As with nasal gel, that's not really the intent. On the other hand, a TE/TP blend as rendered by AI isn't horrendous:

 

[Guided_by_Voices]

The possible interactions with non-target receptors, uncertain long-term safety and lack of endogenous origins for many of them. Anecdotally the SERM success stories are fairly rare, whereas it's common to see guys reporting good numbers but not great subjective results. Now this is in part a result of reporting bias, where happy guys are much less likely to be on the forums complaining about problems. However, if I'm remembering correctly, the FDA was initially loathe to clear enclomiphene for similar reasons.

Personally I have the sense that encomiphene was preventing me from getting the best results. It was still a significant improvement to regain some HPTA activity under TRT with the help of enclomiphene and gonadorelin, but now that I can contrast the experience with the gonadorelin/TS protocol, I feel it was lacking. It's not a completely neutral comparison, because as I've discussed here, the TS replacing the enanthate/propionate blend has unique pharmacokinetics that likely contribute to the results.

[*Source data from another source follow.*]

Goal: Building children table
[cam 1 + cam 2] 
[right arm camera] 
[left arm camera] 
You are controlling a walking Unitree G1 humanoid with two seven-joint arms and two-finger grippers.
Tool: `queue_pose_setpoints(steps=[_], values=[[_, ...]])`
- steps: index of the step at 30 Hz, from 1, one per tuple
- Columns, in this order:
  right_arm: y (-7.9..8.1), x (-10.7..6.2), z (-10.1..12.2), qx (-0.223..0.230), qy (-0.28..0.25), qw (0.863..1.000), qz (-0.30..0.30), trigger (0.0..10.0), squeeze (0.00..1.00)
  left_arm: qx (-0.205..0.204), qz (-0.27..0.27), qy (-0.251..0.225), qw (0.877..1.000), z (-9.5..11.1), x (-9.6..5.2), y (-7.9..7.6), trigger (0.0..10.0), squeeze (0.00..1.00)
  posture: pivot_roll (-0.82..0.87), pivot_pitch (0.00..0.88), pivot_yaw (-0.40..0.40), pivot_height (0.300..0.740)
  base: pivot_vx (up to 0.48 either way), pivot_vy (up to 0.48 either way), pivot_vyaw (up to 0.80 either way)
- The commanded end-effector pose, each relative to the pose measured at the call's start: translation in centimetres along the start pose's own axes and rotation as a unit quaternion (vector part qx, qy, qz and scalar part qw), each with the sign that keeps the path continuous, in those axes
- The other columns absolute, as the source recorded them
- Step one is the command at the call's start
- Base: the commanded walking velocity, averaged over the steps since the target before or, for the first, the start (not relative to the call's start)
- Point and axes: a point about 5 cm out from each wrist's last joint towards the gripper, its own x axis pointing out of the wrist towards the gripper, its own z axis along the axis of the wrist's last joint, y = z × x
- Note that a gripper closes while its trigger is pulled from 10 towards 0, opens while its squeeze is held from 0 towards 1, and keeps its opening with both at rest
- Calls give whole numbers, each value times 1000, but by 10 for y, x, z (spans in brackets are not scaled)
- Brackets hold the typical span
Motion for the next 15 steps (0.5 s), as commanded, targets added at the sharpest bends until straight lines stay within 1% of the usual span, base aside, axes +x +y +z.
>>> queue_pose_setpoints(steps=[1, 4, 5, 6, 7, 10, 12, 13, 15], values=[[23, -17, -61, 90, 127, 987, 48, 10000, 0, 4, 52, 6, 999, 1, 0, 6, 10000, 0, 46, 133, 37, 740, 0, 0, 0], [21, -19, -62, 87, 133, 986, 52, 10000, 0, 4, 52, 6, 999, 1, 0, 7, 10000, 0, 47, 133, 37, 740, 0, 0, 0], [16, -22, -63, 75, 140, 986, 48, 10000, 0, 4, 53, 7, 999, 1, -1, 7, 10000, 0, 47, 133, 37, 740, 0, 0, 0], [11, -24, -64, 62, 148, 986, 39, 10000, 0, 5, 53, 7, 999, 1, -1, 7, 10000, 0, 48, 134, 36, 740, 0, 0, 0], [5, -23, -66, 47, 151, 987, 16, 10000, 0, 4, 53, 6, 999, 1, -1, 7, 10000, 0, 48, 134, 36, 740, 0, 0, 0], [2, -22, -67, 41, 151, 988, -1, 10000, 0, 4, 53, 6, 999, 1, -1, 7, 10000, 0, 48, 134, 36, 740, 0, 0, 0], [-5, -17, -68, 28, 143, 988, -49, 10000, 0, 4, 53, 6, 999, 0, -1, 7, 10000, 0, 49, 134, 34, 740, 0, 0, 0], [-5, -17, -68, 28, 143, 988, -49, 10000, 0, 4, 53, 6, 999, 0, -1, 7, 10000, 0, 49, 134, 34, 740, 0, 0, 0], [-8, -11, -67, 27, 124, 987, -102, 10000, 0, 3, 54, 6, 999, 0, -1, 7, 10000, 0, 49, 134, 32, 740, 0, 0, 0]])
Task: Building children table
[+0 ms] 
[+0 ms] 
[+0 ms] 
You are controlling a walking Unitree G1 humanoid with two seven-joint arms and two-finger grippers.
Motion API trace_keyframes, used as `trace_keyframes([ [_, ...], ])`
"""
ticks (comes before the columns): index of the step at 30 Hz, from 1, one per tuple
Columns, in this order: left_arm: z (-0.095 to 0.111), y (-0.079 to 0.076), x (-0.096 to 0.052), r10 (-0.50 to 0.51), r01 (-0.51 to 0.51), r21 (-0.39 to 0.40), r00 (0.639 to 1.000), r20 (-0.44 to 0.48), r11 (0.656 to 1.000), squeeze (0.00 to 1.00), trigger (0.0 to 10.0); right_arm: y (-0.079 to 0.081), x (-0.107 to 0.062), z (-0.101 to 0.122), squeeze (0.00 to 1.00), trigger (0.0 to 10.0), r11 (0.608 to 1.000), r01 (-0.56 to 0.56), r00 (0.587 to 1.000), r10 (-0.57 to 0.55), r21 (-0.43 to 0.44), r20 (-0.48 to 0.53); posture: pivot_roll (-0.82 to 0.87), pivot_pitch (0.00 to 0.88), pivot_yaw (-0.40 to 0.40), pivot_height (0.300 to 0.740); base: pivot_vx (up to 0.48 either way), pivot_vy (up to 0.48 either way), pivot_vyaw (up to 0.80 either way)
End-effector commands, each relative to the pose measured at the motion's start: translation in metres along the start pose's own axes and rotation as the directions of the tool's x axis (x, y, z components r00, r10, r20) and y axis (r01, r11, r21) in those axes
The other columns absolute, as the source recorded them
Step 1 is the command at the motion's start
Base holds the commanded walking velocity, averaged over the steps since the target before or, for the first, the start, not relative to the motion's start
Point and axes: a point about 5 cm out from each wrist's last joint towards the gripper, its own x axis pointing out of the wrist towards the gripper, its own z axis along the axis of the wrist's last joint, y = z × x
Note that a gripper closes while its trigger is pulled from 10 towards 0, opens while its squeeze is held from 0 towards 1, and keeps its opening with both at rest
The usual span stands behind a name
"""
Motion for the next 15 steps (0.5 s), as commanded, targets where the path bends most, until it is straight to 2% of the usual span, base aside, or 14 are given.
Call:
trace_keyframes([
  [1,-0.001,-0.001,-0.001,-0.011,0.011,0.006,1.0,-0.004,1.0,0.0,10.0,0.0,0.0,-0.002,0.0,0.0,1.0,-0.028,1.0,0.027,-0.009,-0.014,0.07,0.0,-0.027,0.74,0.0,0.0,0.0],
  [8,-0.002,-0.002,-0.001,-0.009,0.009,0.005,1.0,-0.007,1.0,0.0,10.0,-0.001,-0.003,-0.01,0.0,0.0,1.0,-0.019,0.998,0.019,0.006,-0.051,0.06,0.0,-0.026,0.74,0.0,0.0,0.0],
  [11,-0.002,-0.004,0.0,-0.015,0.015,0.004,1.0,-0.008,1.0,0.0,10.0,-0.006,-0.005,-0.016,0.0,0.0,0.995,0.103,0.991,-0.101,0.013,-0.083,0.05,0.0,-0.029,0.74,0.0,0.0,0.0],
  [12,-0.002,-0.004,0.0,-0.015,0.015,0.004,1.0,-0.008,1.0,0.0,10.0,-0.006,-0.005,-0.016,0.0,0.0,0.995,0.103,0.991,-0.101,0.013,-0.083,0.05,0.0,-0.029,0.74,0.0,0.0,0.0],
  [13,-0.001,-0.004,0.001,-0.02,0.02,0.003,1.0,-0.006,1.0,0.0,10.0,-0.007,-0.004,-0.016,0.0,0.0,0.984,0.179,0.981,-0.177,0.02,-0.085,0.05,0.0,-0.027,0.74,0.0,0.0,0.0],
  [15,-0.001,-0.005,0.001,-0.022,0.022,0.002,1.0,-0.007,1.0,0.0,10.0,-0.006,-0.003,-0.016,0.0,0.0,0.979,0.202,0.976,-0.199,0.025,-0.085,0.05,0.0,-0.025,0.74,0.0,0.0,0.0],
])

I feel like I've had a good experience with SERMs and while I'm not promoting them, I'll just make several observations:

- For most men, SERMs are probably either a fertility boost or a modality which will delay for a few years but not permanently avoid some form of full TRT. Hence, the really long-tem issues may not be an issue for people who are going to be on them for (as a maximum) less than 10 years.
- The most I've ever used is 50mg a week, which is a ramp-down daily dose for some PCT protocols. I think part of the issue is that as with MT2/PT-141, many people start with an excessive dose and then blame the compound
- For whatever reason, I seem to get better subjective results from Clomid vs. Enclomiphene so perhaps Zuclomiphene is actually doing something beneficial. It's long-half life further complicates things since it essentially changes Clomid into a different drug over time, but for a few months at a time the combination seems to work for me. I used to do a washout and reset when I was Clomid-only, but I understand some people would not be ok with that.

 

[Cataceous]

...
- For whatever reason, I seem to get better subjective results from Clomid vs. Enclomiphene so perhaps Zuclomiphene is actually doing something beneficial. ...

I have seen a few reports like this, where guys favor clomiphene over enclomiphene. The zuclomiphene isomer is essentially like estrogen—strong enough to knock out the HPTA when given alone—so one hypothesis is that these men have low-end estrogenic activity at the start and thus benefit from the boost given by zuclomiphene.

 

[Guided_by_Voices]

I have seen a few reports like this, where guys favor clomiphene over enclomiphene. The zuclomiphene isomer is essentially like estrogen—strong enough to knock out the HPTA when given alone—so one hypothesis is that these men have low-end estrogenic activity at the start and thus benefit from the boost given by zuclomiphene.

That theory fits my bloodwork

 

[Cataceous]

This thread is a reasonable place to expand a little on the hypothesis that short-term fluctuations in testosterone affect our subjective results. I'd asked the Grok AI about natural pulsatile delivery of testosterone. It was suggesting pretty significant short-lived swings in testosterone that are not seen in the usual diurnal testosterone graphs. I asked it to render one for me:

Proceeding with the caveat that I have not independently verified this characterization—contrast this graph with the simulation of three daily TS doses from earlier in this thread:

Does this better mimicry of pulsatile delivery drive the improved subjective results? For completeness, here is the TE/TP (testosterone enanthate / testosterone propionate) blend simulation:

This better captures the diurnal rhythm, but lacks the short-lived peaks of pulsatile delivery.

For me, adding gonadorelin to the TE/TP blend protocol was a significant improvement. But the switch to TS/gonadorelin took things to a new level.